Tras su separación en 1984, Amparo comenzó una etapa de decadencia. Muchos productores acusaban a la actriz de falta de seriedad y de ser conflictiva en el trabajo. Sus continuos problemas con las drogas así como sus detenciones por posesión de cocaína, enturbiaron definitivamente su imagen. A nivel sentimental, mantuvo un breve flirt con el hijo de Lola Flores, el cantante Antonio Flores, con el que compartía su adicción a la heroína.

El SIDA: El falso rumor que destrozó su vida

Pero lo peor llegó en enero de 1990 cuando el diario Ya publicó una falsa noticia: La actriz Amparo Muñoz se está muriendo de SIDA. Fue en una época de desinformación y psicosis social sobre la enfermedad y su contagio.

Esta mentira difundida extensamente fue suficiente para enterrar la carrera de la actriz. De hecho, la revista Tribuna llegó a publicar un amarillista reportaje titulado ‘El Sida de Amparo Muñoz causa terror entre los famosos', donde se hablaba de que sus últimas parejas, entre ellos, un joven José Coronado, se habían hecho las pruebas del VIH para estar seguros.

Por si fuera poco, se había vuelto a casar con un hombre, Víctor Rubio, con pasado delincuencial y vinculado a grupos de ultraderecha. En 1993 se separaron y Amparo decidió volver a su Málaga natal.

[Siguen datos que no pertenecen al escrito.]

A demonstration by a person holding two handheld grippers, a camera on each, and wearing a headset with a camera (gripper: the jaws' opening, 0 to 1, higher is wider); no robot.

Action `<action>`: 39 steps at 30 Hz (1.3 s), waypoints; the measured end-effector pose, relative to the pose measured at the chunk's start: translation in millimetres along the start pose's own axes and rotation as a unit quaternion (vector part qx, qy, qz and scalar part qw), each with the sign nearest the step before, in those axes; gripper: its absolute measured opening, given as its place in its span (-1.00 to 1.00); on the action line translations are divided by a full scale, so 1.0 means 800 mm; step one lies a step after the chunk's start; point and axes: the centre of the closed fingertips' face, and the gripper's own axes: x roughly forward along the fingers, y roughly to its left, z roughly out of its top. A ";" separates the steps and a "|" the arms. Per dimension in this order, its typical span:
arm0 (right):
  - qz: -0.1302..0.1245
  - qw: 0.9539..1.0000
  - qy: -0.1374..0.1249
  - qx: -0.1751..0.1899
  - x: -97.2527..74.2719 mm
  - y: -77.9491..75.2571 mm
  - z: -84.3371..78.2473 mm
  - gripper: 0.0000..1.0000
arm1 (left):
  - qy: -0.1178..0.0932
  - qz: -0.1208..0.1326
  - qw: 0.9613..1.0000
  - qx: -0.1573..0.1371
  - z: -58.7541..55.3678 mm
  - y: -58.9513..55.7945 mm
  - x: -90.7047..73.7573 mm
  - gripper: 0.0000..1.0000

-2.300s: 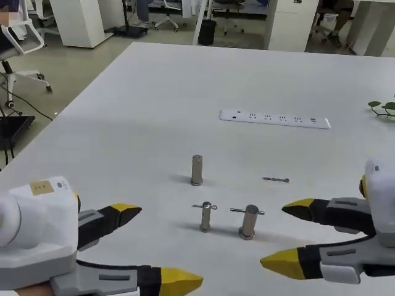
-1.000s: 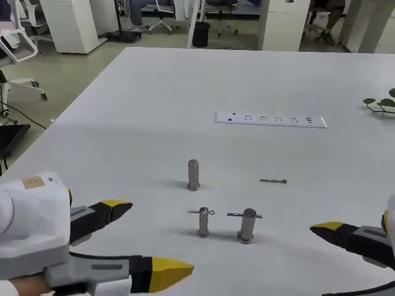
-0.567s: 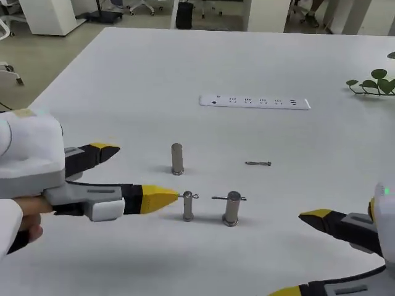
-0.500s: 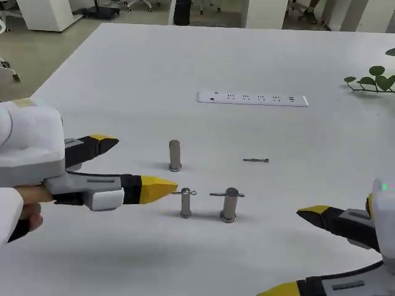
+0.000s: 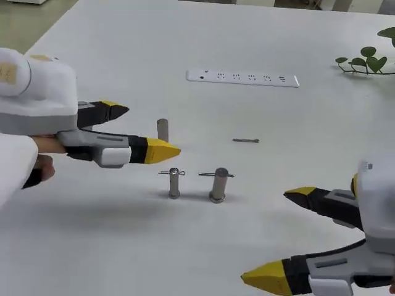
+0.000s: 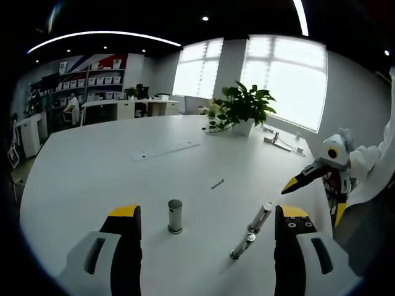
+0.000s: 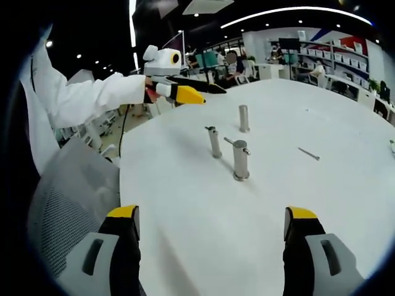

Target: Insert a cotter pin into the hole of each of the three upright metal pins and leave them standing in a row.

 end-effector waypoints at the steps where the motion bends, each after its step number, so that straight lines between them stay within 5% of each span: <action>1: -0.001 1.000 0.001 0.000 0.000 0.000 -0.001 0.91 | 0.004 -0.001 1.000 0.004 0.000 0.003 0.004 0.72; 11: -0.018 1.000 0.005 0.012 -0.005 -0.013 -0.008 0.91 | 0.010 -0.001 1.000 -0.005 -0.004 0.025 0.039 0.20; 19: -0.026 0.999 0.004 0.024 -0.009 -0.019 -0.012 0.91 | 0.009 -0.007 0.999 -0.038 -0.013 0.032 0.059 0.13; 39: -0.022 0.999 0.007 0.022 -0.006 -0.015 -0.009 0.91 | 0.032 0.020 0.999 -0.018 -0.035 0.058 0.079 -0.39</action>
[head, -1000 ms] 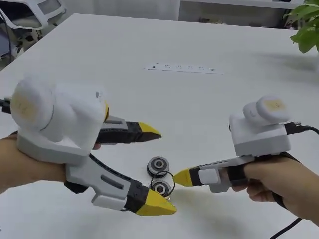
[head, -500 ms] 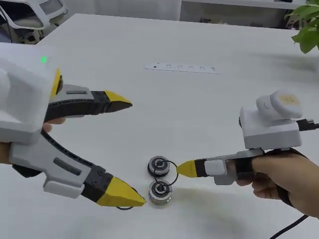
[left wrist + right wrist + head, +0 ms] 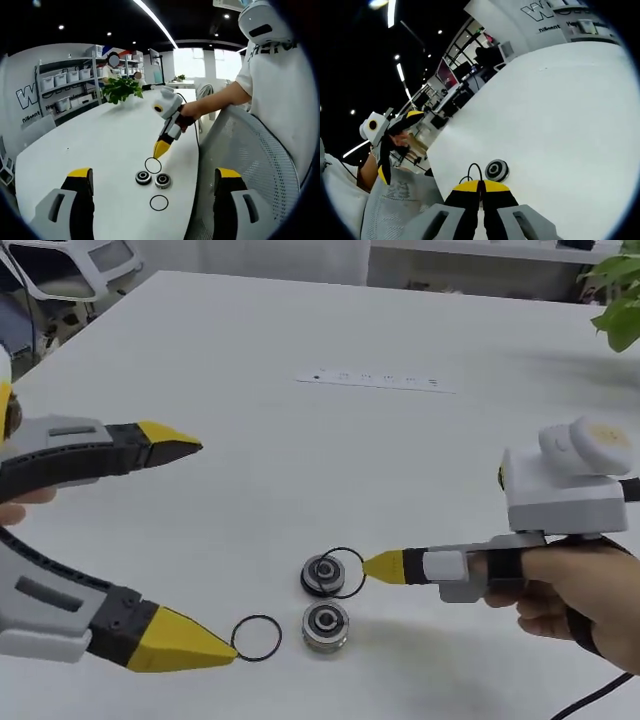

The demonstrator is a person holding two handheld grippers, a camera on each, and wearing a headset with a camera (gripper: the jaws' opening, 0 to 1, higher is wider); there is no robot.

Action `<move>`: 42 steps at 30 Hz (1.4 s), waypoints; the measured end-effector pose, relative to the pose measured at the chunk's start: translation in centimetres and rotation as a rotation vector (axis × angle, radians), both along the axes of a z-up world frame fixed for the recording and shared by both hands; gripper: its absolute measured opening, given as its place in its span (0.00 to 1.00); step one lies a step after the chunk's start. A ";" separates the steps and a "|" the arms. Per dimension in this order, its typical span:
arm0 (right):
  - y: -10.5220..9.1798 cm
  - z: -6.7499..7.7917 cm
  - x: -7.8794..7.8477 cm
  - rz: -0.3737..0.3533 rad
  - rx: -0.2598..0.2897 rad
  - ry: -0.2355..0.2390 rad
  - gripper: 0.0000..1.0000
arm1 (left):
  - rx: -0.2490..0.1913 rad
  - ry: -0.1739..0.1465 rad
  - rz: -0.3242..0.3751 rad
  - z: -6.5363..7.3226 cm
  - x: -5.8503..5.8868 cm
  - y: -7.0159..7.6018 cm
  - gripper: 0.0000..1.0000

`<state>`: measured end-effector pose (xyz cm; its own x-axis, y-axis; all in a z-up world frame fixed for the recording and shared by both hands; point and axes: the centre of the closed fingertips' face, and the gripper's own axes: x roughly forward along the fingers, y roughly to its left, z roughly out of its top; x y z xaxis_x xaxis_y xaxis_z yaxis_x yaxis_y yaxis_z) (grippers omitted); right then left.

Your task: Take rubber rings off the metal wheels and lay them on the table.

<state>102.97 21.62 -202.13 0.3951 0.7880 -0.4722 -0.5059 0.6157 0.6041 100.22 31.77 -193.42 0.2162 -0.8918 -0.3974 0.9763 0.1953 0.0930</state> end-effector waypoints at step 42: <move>1.9 2.5 -0.1 0.046 0.040 -0.105 0.00 | 0.050 0.124 0.161 -5.2 -2.8 3.6 0.96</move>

Lejos del mundo de las drogas y pasados los 40 años, Fernando León de Aranoa le dio un papel en su ópera prima, Familia (1996). La película fue un éxito de público y crítica. El mundo del cine volvió a abrir sus brazos a Amparo. Así rodó de nuevo Fotos (1996) de Elio Quiroga o Licántropo (1996), junto a Paul Naschy. En los años posteriores rodó en Cuba y en Bélgica y debutó en el teatro.

En el plano amoroso mantuvo un romance con un hombre más joven que ella, Andrés, y con Neil, hermano del cubano Dinio García, planeando siempre sobre estas relaciones la sombra del montaje periodístico.

Fue una de las protagonistas del destape de los años 70. Aquí en 'Mamá cumple cien años' de Carlos Saura. 

Sin embargo, estos años de trabajo y vuelta a la normalidad acabaron pronto ya que le fue diagnosticado un tumor cerebral que la obligó a pasar por el quirófano y tener problemas de movilidad. Publicó sus memorias en 2006 y volvió otra vez a su Málaga natal. Allí la sorprendió la muerte el 26 de febrero de 2011.